本作は1970年代に描かれた作品です。画面には、花畑にたたずむ少女と少年、遠景の黄色い丘に集う羊たち、そして太陽の光を受けて淡く黄色に染まる空が描かれています。画面全体を満たす黄色は、単なる色彩効果にとどまらず、作品の空気そのものを形づくる重要な要素となっています。
葉祥明は自然を主題とすることが多く、とりわけ花畑を描く際には、黄色い花々がしばしば登場します。作家にその花のイメージを尋ねたところ、「菜の花やタンポポをイメージしている」と語られました。菜の花やタンポポは、私たちの日常の風景に親しく咲く身近な花です。葉祥明の作品にどこか懐かしく、穏やかな印象が漂うのは、そうした身近な自然を慈しむ作家の姿勢と深く結びついているのでしょう。
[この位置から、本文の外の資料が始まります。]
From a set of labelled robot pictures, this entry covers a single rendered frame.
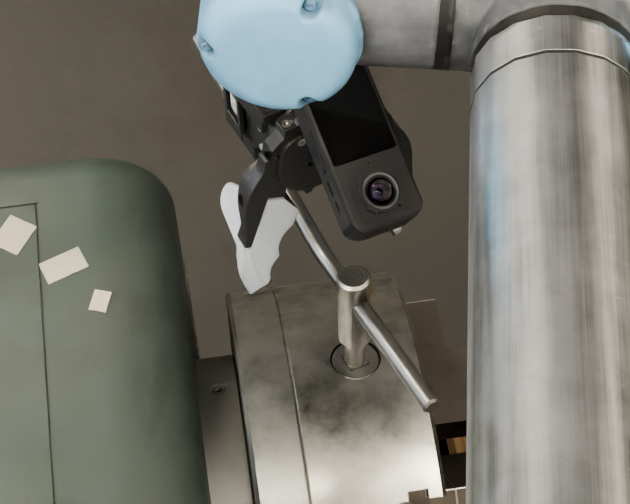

また、作家にとって「黄色」が何を連想させる色であるのかを伺うと、「太陽」「光」「熱」「命の輝き」「天国」「愛」「優しさ」といった言葉が挙げられました。「花馬車と羊さん」の画面にも、花畑の柔らかな優しさだけでなく、太陽の輝き、生命の温もり、そして見る者を包み込むような愛の気配が息づいています。
季節が進み、木々がやがて黄色に色づいていくこの時期に、葉祥明が描き出す「黄色の世界」に目を向けることは、自然の移ろいと作品世界とを重ね合わせて味わう、またとない機会となるでしょう。光と温もりに満ちたその色彩の響きを、どうぞごゆっくりご鑑賞ください。